Directions: Show, in full, each line of the data that contains "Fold".

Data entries

┌──

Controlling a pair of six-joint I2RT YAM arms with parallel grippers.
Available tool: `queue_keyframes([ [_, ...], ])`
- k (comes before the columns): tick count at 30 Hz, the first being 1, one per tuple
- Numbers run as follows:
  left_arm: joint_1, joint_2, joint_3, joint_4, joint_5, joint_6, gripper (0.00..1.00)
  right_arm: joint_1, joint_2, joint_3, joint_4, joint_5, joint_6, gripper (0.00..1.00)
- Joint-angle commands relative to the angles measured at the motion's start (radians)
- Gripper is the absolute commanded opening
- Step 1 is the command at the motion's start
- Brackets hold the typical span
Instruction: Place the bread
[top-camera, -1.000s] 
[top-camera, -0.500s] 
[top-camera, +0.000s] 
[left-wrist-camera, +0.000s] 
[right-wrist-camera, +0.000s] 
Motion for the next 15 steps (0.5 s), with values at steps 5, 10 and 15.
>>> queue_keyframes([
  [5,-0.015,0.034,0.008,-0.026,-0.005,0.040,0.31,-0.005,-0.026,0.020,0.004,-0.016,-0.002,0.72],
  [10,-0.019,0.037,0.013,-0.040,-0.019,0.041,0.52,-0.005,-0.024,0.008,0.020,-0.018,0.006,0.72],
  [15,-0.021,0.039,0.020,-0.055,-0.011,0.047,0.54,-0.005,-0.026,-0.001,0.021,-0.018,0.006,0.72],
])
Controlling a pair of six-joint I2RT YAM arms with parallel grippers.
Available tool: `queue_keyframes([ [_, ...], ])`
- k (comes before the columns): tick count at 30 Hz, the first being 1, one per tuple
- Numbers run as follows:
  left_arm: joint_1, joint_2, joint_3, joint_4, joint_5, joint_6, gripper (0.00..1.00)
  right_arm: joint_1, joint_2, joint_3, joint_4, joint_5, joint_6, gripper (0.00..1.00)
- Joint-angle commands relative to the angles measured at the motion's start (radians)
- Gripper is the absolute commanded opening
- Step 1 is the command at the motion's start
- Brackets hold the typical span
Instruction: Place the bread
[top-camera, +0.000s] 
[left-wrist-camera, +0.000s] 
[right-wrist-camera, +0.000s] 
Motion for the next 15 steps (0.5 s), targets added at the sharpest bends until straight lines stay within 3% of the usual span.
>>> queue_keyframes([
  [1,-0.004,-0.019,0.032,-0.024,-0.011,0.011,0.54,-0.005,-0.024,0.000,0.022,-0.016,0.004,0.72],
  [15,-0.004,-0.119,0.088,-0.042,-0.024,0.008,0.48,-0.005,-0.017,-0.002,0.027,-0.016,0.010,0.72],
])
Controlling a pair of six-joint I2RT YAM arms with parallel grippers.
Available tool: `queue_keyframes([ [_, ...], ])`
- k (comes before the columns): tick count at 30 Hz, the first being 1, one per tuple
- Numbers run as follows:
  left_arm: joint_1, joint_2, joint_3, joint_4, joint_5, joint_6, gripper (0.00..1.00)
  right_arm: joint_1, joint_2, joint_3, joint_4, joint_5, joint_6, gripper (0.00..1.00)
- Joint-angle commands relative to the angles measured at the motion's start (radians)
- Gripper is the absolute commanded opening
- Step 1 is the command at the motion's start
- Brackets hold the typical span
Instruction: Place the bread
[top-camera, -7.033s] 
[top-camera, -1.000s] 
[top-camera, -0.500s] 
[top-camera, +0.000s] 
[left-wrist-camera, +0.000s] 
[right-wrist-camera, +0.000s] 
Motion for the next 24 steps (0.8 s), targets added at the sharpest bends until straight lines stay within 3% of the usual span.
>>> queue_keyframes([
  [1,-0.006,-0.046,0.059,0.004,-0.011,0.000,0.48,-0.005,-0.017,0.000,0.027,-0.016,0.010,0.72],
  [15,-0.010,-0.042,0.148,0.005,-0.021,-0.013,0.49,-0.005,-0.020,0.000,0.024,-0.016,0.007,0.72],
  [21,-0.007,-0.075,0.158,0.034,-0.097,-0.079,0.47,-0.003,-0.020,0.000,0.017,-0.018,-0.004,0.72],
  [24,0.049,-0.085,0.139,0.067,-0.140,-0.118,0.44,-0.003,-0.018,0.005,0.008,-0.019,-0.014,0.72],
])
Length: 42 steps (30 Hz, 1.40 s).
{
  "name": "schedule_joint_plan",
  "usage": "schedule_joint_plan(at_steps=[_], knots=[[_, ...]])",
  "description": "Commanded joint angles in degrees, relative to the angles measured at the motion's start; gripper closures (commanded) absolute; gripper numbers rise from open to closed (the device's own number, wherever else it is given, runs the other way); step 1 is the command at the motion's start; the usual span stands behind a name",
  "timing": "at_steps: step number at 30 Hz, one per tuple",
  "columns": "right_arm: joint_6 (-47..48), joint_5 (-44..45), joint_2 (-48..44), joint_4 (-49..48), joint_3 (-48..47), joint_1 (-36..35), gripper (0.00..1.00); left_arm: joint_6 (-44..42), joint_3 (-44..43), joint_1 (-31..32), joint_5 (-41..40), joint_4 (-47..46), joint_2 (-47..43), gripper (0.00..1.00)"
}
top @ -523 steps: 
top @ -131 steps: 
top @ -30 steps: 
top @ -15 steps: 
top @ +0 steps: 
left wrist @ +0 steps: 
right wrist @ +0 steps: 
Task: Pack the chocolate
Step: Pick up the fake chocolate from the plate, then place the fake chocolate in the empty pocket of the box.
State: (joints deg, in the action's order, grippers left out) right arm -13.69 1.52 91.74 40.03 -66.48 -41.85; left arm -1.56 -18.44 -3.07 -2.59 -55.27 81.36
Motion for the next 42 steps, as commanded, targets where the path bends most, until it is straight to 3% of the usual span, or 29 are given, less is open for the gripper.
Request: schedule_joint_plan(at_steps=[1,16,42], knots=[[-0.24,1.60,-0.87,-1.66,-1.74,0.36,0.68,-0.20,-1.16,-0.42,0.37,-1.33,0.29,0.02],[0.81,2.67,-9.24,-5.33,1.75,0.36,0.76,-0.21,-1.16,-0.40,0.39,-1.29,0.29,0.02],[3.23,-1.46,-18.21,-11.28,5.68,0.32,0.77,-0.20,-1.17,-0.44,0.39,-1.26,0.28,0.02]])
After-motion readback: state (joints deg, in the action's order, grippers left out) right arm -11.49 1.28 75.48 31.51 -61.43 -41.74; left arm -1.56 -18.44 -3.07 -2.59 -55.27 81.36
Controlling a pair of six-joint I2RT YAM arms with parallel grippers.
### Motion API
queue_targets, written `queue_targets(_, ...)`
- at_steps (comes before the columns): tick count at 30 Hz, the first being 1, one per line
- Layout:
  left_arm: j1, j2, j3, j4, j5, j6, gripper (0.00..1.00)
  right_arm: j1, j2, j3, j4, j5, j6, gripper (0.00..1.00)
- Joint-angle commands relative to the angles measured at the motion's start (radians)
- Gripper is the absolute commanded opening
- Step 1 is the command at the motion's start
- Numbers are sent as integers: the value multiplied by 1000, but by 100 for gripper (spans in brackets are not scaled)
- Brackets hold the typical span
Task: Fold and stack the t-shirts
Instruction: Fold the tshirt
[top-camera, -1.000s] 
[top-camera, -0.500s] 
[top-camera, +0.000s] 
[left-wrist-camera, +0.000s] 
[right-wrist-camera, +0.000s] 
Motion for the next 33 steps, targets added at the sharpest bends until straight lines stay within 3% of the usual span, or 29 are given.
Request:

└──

Solution for this problem:
Task: Fold and stack the t-shirts
Instruction: Fold the tshirt

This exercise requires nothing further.